If you break down their financials 35% of their revenue derives from e-tags used in luggage, digital signage and LCD panels.
Over the course of the last few years E-ink has partnered with a European company called Visionect. They provide DIY kits for companies wanting to do things such as E-Ink Keyboards, Museums and bus signs.
Speaking of Bus Signs, this is a hot new growth market for E-Ink. Information is dynamic and all of the information is updated via 3G. The signs are also readable in direct sunlight and they also incorporate back lite technology, so the screens are illuminated at night.

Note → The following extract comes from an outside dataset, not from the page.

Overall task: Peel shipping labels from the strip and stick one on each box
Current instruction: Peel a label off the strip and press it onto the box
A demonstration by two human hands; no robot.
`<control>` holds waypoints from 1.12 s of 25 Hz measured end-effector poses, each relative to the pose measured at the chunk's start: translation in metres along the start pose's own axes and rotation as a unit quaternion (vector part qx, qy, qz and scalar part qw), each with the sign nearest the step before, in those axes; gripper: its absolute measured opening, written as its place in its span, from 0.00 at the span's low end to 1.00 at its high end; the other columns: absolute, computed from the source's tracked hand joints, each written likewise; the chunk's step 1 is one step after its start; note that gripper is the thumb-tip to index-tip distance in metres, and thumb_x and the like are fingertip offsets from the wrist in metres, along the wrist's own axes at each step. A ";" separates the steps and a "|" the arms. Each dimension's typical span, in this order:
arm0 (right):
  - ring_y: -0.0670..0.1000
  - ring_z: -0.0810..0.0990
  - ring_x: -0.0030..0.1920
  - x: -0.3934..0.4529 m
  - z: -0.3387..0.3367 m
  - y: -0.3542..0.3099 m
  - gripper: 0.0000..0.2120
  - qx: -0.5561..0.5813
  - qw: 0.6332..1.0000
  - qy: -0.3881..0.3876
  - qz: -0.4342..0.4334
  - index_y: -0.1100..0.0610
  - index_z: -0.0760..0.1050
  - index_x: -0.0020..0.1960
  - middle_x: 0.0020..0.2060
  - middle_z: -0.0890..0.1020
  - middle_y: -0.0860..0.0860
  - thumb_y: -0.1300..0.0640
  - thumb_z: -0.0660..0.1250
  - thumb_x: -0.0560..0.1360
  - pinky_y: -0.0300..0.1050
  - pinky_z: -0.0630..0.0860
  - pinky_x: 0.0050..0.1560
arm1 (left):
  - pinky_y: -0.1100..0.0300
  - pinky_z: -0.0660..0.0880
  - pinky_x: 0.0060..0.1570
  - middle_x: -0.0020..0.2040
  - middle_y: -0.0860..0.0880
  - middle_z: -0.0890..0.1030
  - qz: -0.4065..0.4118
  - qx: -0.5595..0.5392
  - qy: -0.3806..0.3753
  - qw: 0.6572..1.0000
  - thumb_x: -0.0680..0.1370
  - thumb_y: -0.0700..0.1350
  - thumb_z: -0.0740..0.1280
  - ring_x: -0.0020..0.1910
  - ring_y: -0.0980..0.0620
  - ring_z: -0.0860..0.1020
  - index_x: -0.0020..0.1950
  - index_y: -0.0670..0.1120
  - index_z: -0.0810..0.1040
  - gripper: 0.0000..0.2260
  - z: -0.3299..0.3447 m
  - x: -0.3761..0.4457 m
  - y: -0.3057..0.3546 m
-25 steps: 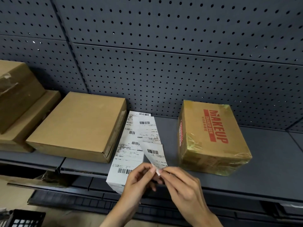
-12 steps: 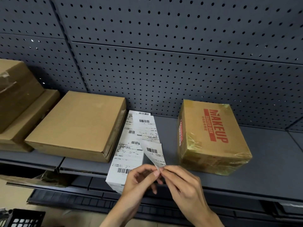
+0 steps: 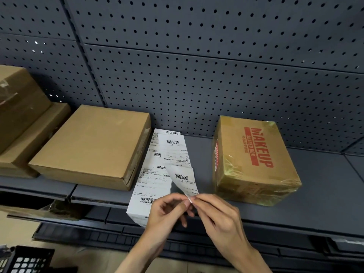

There are a few in Australia right now, Boston and one near Waterloo Bridge in the United Kingdom. The UK is so happy with the technology that they plan is to introduce a further three in Parliament Square, Piccadilly Circus and Sloane Square in the next few months.
The core focus on alternative markets is starting to stagnant e-paper development for the e-readers. At SID Display Week this past May, E-Ink announced a new Advanced Color ePaper (ACeP), a high quality, full color reflective display. For the first time ever, an electrophoretic display (EPD) can produce full color at every pixel without the use of a color filter array. It can display over 32,000 different colors and has a resolution of 1600 x 2500 pixels and 150 PPI.
ACeP achieves a full color gamut, including all eight primary colors, using only colored pigments.
The display utilizes a single layer of electrophoretic fluid, which is controlled using voltages compatible with commercial TFT backplanes. The fluid can be incorporated into either microcapsule or Microcup structures. The richness of the colors is achieved by having all the colored pigments in every picture element (pixel) rather than the side-by-side pixel colors achieved with a CFA. This eliminates the light attenuation, which can be quite significant. Like regular E Ink ePaper, ACeP maintains the ultra-low-power and paper-like readability under all lighting conditions.
Sadly, this color e-paper will not be available to e-readers until 2018. It is incompatible with Regal, the EPD controller that makes e-readers able to make page turns quick and eliminates ghosting.
I have proclaimed on many occasions that the e-reader industry is not innovating anymore. There simply isn’t any new tech that will offer new user experiences or dramatically increase performance. IMX 7 the new dual core processor from Freescale might improve things, but unless E-Ink releases a new waveform controller, performance might be negligible. This will prevent people from enjoying things like animated page turns, watching videos or playing casual games from companies like Rovio or All Slots Canadian Online Casino.
The E-Ink technology has been around for several years. The most common use today is for Amazon Kindle and Oaxis InkCase with stand-out features such as its readability under direct sunlight and its extreme low power consumption for battery.
Recently, popular luxury luggage maker – Rimowa has announced the roll out of the Rimowa’s Electronic Tag which is essentially an integration of E-Ink technology with their luggage to act as a substitute for the conventional paper luggage tag, commonly used to mark luggage. It uses Bluetooth connection to download data from supported airline apps for check-in details with its sight set on simplifying the process of printing and tagging at the airport.
The folks at Rimowa have also paired its luggage with an iOS compatible app that is used to initiate the E Ink tag to switch into the contact information mode. Unfortunately, at current stage, only Lufthansa Airlines has enabled its platform to sync with Rimowa’s latest E Ink luggage. So, Rimowa has cleverly enabled the app to sync images to its E Ink luggage to create a even more personal touch.
Given that this innovation is specially designed for Airline travels, security will include a Bluetooth that can only be activated from within the case. The E Ink display is powered by twin AAA batteries that can last for months with reasonable screen refreshes. To sync with Rimowa’s renowned built quality, the E Ink is shielded with Gorilla Glass – that is used by the iPhone you are holding onto now.